Un casse-tête logistique

Les professionnels espèrent donc encore voir les piscines échapper au dispositif. « Nous comprenons la position gouvernementale au vu du risque sanitaire pour le pays, tient à rappeler Nicolas Dayot. On sait qu’ils ne prennent pas ces décisions de gaîté de cœur et nous sommes prêts à appliquer les règles. » Mais comme dans l’hôtellerie, la mise en œuvre concrète du pass sanitaire dans les piscines inquiète les professionnels, notamment en raison des volumes de vacanciers à gérer. « Au mois d’août, ce sont 9 millions de personnes, rappelle Nicolas Dayot. On estime qu’un tiers des plus de 18 ans ne sont pas vaccinés, et qu’ils devront donc aller se faire tester toutes les 48 heures pour profiter de la piscine pour les établissements qui en disposent. Si on considère que nos établissements sont implantés à 70% en zone rurale, la pharmacienne du coin va a du souci à se faire. »

« Il y a 3800 espaces aquatiques en France, pour gérer les flux et contrôler les pass sanitaires, il faudrait entre 1,5 et 2 salariés. Ça fait 6000 à 8000 recrutements à assurer, alors que le secteur est déjà en tension en termes d’embauches », calcule Nicolas Dayot. « Le plus simple, ce serait que les piscines ne soient pas assujetties au pass sanitaire, conclut-il. Sinon il faut enclencher au plus vite une réflexion au niveau de la logistique. » Même si c’est pour eux aussi un coup de massue, en plein milieu de la saison, « les professionnels du secteur sont dans un état d’esprit très constructif, assure-t-il.
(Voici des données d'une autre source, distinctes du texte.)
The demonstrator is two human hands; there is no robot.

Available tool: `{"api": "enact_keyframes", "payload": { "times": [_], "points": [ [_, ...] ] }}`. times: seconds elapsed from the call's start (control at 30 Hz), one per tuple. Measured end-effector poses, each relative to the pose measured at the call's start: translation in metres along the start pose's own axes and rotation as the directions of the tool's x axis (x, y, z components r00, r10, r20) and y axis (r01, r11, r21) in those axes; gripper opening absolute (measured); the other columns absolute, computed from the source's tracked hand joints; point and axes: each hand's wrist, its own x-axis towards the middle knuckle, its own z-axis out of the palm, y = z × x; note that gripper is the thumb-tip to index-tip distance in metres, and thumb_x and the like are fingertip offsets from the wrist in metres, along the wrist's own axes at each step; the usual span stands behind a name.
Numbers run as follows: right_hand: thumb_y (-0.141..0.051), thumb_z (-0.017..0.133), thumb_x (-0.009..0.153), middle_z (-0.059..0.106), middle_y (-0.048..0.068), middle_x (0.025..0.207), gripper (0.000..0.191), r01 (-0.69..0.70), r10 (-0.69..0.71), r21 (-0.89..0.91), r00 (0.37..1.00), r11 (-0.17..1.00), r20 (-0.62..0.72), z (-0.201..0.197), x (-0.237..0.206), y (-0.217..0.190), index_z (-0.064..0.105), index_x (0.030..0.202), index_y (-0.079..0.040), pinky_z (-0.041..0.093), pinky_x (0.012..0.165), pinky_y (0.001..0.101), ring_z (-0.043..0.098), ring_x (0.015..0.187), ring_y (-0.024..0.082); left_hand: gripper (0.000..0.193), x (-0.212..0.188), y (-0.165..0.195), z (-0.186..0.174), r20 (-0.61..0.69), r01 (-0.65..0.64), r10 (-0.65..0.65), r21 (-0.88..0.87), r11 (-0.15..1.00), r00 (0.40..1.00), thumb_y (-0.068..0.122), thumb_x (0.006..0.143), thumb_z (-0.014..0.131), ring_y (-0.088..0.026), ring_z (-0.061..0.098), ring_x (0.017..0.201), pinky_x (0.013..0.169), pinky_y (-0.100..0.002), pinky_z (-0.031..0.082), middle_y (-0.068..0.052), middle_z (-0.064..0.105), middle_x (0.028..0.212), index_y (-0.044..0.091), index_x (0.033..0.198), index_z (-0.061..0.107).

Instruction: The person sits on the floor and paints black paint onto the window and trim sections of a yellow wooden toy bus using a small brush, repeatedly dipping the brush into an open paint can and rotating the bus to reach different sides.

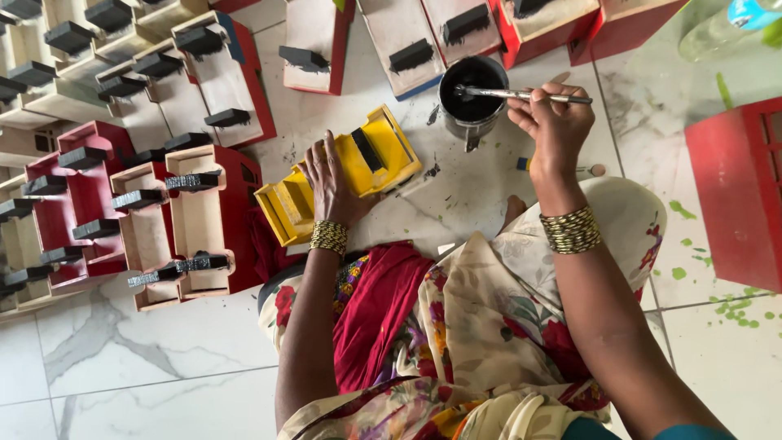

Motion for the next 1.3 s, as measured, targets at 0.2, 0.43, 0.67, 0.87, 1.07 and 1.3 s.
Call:
{"api": "enact_keyframes", "payload": {
  "times": [0.2, 0.43, 0.67, 0.87, 1.07, 1.3],
  "points": [
    [-0.001, 0.064, 0.103, 0.072, 0.016, 0.104, 0.014, -0.186, 0.181, 0.205, 0.983, 0.961, 0.039, 0.008, -0.013, -0.018, 0.055, 0.113, -0.003, 0.068, 0.089, 0.0418, 0.078, 0.095, 0.029, 0.157, -0.009, -0.005, -0.002, 0.008, -0.002, 0.002, -0.03, 1.0, 1.0, 0.05, 0.047, 0.103, -0.051, 0.017, 0.151, 0.124, -0.064, 0.007, -0.032, 0.024, 0.159, -0.003, 0.158, 0.006],
    [-0.001, 0.061, 0.109, 0.071, 0.019, 0.114, 0.009, -0.007, -0.007, 0.055, 0.965, 0.998, 0.261, 0.043, -0.042, -0.014, 0.054, 0.114, -0.001, 0.069, 0.092, 0.0396, 0.077, 0.102, 0.028, 0.154, -0.016, -0.007, -0.005, 0.079, 0.051, -0.052, 0.016, 0.999, 0.996, 0.051, 0.055, 0.102, -0.05, 0.012, 0.155, 0.127, -0.06, 0.005, -0.034, 0.019, 0.163, -0.003, 0.16, 0.002],
    [0.002, 0.058, 0.11, 0.065, 0.019, 0.126, 0.004, 0.355, -0.265, -0.05, 0.777, 0.933, 0.572, 0.089, -0.084, 0.015, 0.059, 0.113, 0.0, 0.063, 0.102, 0.0387, 0.069, 0.118, 0.029, 0.156, -0.016, -0.004, -0.009, 0.083, 0.061, -0.061, 0.009, 0.998, 0.995, 0.053, 0.054, 0.102, -0.05, 0.011, 0.154, 0.127, -0.06, 0.005, -0.035, 0.018, 0.162, -0.003, 0.16, 0.002],
    [0.004, 0.062, 0.101, 0.069, 0.016, 0.123, 0.01, 0.668, -0.311, -0.274, 0.618, 0.692, 0.722, 0.095, -0.098, 0.011, 0.058, 0.108, -0.001, 0.062, 0.085, 0.0345, 0.073, 0.109, 0.028, 0.156, -0.014, -0.001, -0.011, 0.103, 0.087, -0.088, 0.009, 0.996, 0.991, 0.051, 0.051, 0.102, -0.05, 0.012, 0.154, 0.127, -0.059, 0.006, -0.033, 0.019, 0.162, -0.003, 0.159, 0.003],
    [0.004, 0.059, 0.103, 0.072, 0.016, 0.117, 0.008, 0.632, -0.364, -0.233, 0.666, 0.739, 0.651, 0.077, -0.1, 0.013, 0.061, 0.102, -0.004, 0.065, 0.08, 0.0284, 0.075, 0.097, 0.02, 0.156, -0.012, 0.0, -0.012, 0.107, 0.082, -0.083, 0.018, 0.996, 0.991, 0.051, 0.052, 0.102, -0.049, 0.011, 0.154, 0.126, -0.06, 0.005, -0.033, 0.019, 0.162, -0.003, 0.159, 0.003],
    [0.003, 0.06, 0.107, 0.069, 0.02, 0.118, 0.007, 0.21, -0.167, -0.074, 0.908, 0.975, 0.384, 0.088, -0.076, 0.046, 0.054, 0.11, 0.002, 0.065, 0.092, 0.0316, 0.072, 0.104, 0.018, 0.156, -0.015, 0.001, -0.014, 0.108, 0.094, -0.096, 0.026, 0.995, 0.989, 0.051, 0.053, 0.102, -0.05, 0.011, 0.154, 0.127, -0.06, 0.005, -0.035, 0.019, 0.162, -0.003, 0.16, 0.002]
  ]
}}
Ils savent que le défi est énorme pour éviter la nouvelle vague. » Et sans doute avec elle, de nouveau, des fermetures.

Les décrets toujours attendus

Si ce nuage noir plane au-dessus du secteur, alors que la saison promettait de surpasser les records de 2019, quelques assouplissements sont toutefois venus rassurer les professionnels. Avec d’abord la tolérance pour les enfants et les ados de 12 à 17 ans. Afin de ne pas perturber les vacances en famille, la mise en place du pass sanitaire est pour eux repoussée au 30 août 2021. En ce qui concerne la vaccination des salariés travaillant dans les campings, là aussi, un délai a été accordé. Les personnes concernées ont jusqu’au 31 juillet pour se faire injecter la première dose, la seconde devant être faite le 30 août au plus tard.

Pour le moment, les décrets concernant le pass sanitaire ne sont pas encore parus, les discussions sont donc toujours en cours avec le gouvernement au sujet des piscines. « Il y a quelques jours Olivier Véran affirmait vouloir sauver l’été des Français, rappelle Nicolas Dayot. Si on veut sauver l’été de beaucoup de Français, il vaut mieux que les Français puissent aller à la piscine », insiste-t-il. 

Sur les mois d’été en 2020,  l’hôtellerie de plein air a représenté 52% des nuitées réalisées selon les chiffres de l’Insee, rapportés par la FNHPA.